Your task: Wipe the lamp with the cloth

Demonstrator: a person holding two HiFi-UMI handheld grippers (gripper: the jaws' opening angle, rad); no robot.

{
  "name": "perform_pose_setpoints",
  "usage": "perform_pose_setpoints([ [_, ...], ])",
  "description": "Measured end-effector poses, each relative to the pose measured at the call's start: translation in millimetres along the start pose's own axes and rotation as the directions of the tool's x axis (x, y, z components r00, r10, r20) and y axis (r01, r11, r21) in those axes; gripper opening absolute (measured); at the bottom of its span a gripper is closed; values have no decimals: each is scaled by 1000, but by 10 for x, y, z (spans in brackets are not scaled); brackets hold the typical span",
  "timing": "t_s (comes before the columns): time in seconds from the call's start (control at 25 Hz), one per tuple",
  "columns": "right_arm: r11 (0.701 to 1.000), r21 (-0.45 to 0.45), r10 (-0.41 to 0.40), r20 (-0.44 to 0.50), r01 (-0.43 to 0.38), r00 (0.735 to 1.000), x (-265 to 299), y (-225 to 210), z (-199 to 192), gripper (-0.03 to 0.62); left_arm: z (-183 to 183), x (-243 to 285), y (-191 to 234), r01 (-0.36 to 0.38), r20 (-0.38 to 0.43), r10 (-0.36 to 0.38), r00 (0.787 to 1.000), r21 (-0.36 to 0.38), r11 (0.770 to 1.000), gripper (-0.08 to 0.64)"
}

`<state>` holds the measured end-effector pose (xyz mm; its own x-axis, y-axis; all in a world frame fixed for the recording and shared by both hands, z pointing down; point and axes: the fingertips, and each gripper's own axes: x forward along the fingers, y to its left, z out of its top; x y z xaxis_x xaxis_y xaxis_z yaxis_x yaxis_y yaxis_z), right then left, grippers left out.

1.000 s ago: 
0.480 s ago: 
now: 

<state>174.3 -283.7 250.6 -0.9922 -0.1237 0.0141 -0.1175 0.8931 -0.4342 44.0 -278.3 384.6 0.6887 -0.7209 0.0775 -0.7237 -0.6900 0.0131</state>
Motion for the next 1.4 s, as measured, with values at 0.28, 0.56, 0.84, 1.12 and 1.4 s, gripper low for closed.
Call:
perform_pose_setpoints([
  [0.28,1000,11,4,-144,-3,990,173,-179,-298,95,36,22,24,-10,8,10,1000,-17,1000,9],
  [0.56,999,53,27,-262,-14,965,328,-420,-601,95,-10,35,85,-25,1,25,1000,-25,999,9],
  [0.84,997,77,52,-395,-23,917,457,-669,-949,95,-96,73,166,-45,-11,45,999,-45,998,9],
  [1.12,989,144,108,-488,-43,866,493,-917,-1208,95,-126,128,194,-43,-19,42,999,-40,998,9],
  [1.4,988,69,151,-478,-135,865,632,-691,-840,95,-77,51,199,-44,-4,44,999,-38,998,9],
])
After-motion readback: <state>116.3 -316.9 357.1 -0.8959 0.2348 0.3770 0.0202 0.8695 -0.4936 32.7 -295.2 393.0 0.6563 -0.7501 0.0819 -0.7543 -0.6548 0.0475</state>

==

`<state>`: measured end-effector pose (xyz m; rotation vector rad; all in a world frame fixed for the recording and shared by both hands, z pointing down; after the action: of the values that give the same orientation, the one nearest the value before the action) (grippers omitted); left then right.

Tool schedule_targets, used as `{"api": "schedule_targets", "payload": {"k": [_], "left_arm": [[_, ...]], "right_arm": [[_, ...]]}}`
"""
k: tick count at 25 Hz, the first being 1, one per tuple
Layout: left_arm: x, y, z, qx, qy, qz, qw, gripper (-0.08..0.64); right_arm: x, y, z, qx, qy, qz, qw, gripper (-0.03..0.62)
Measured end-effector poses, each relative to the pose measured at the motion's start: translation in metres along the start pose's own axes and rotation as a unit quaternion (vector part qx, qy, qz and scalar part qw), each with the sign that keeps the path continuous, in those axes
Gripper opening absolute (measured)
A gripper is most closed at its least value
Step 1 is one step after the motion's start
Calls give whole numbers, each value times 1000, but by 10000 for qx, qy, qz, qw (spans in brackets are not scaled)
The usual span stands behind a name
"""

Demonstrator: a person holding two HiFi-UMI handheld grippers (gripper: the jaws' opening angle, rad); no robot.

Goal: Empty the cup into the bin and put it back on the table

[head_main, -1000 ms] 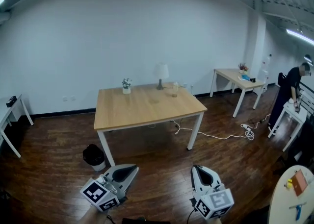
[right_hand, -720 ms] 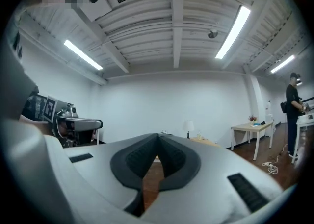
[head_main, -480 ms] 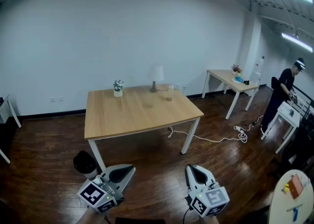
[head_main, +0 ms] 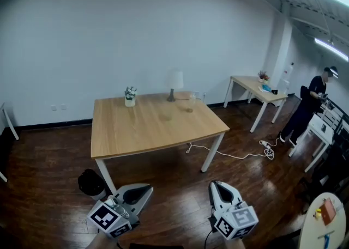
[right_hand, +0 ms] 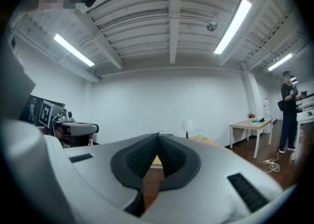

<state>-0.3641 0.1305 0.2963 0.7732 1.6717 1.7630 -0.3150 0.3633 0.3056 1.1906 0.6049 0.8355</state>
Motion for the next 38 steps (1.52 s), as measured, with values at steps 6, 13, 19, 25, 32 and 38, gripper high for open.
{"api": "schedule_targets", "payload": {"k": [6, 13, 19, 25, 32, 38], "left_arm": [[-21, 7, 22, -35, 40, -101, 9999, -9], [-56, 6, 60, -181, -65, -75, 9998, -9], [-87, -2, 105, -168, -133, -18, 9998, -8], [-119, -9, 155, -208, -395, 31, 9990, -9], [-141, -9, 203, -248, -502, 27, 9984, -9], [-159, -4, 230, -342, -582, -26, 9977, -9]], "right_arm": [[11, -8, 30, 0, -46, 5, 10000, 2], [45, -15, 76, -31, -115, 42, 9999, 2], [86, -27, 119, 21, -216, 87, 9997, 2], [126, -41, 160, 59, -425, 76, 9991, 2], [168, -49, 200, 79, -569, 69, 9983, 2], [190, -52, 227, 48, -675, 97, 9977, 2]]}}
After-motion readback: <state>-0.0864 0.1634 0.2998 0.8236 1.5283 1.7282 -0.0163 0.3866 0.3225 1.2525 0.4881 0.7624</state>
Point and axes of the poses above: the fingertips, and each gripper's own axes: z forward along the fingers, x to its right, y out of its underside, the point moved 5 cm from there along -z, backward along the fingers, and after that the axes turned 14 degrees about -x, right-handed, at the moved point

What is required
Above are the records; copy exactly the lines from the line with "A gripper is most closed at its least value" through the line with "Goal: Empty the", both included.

Task response
A gripper is most closed at its least value
Step 1 is one step after the motion's start
Calls give whole numbers, each value times 1000, but by 10000 for qx, qy, qz, qw (spans in brackets are not scaled)
The usual span stands behind a name
"""

Demonstrator: a person holding two HiFi-UMI handheld grippers (gripper: the jaws' opening angle, rad); no robot.

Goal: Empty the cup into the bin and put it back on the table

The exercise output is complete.